- Born: Sangi Khan, Abshar District, Panjshir Province, Afghanistan
- Native name: بازمحمد مبارز
- Nationality: Hazara
- Style: Mixed martial arts (MMA), Muay Thai, Boxing
- Team: Afghanistan MMA Federation
- Years active: 2000s–present

Other information
- Occupation: Athlete, coach, sports administrator

= Baz Mohammad Mubariz =

Baz Mohammad Mubariz (born 1990 in Panjshir Province) is an Afghan mixed martial artist (MMA), Muay Thai practitioner, and sports administrator.

Mubariz is one of the founders of the Afghanistan MMA Federation and served for several years as President of the Afghanistan Martial Arts Federation.

== Early life and martial arts career ==

Baz Mohammad Mubariz was born in the village of Sangi Khan in Abshar District, Panjshir Province. He was born into a Hazara family and began training in various combat sports during his youth, including boxing, jujutsu, Muay Thai, and mixed martial arts. During the 2000s, he became recognized as one of the pioneers of MMA in Afghanistan and played a role in the establishment of the Afghanistan MMA Federation in 2008.

In the following years, he organized several combat sports events, including the Afghanistan Fighting Championship, and contributed to the development of mixed martial arts among Afghan youth.
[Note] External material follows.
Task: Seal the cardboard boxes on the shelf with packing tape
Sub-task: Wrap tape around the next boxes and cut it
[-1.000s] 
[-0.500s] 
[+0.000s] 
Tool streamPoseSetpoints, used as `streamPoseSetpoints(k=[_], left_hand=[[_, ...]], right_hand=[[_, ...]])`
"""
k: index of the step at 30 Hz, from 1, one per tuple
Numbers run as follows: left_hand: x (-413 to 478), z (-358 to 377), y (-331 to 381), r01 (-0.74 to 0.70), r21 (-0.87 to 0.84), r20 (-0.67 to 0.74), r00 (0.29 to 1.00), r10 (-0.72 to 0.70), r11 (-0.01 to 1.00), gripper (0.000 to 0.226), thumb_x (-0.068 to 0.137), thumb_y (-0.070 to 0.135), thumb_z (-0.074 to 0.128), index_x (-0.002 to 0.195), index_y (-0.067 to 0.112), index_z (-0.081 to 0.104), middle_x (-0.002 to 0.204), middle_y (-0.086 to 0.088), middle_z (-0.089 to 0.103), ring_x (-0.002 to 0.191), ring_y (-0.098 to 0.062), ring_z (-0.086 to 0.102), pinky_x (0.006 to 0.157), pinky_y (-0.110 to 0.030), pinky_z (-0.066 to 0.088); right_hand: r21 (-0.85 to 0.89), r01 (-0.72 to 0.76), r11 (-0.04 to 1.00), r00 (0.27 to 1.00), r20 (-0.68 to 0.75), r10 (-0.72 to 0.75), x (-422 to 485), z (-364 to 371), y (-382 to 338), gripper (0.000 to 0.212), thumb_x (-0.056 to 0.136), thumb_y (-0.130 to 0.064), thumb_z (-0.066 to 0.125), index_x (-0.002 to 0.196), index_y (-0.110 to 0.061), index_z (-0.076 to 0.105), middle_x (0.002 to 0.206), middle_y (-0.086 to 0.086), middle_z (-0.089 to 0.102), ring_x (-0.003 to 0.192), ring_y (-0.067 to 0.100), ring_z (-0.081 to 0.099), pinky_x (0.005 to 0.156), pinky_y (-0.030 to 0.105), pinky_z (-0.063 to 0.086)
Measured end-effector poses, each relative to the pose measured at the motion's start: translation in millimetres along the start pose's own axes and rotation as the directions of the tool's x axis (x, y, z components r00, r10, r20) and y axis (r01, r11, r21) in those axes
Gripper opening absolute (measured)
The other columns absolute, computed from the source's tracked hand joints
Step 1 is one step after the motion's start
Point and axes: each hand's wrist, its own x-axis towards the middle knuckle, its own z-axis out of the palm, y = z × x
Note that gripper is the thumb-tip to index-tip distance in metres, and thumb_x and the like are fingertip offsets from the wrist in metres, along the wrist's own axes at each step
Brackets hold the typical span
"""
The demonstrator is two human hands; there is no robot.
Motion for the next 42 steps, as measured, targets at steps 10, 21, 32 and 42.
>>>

== Administrative career ==

In addition to his professional fighting career, Mubariz served as President of the Afghanistan Martial Arts Federation. In 2022, he resigned from the position, citing administrative challenges and interference in the affairs of sports federations.

=== Professional career ===

Mubariz has competed in international MMA events in several countries. In 2024, after a number of years away from professional competition, he returned to action under the M2MMA promotion in Thailand, defeating French fighter Johan Van Diehl by judges' decision. The victory was recorded as his twelfth professional win.

In 2025, he made his professional Muay Thai debut in Thailand and defeated his Bahraini-Iranian opponent, Mostafa, by knockout in the third round.

Mubariz is regarded as one of the influential figures in Afghan combat sports. Through his athletic and administrative activities, he has played a significant role in promoting and developing mixed martial arts in Afghanistan, inspiring a new generation of Afghan fighters.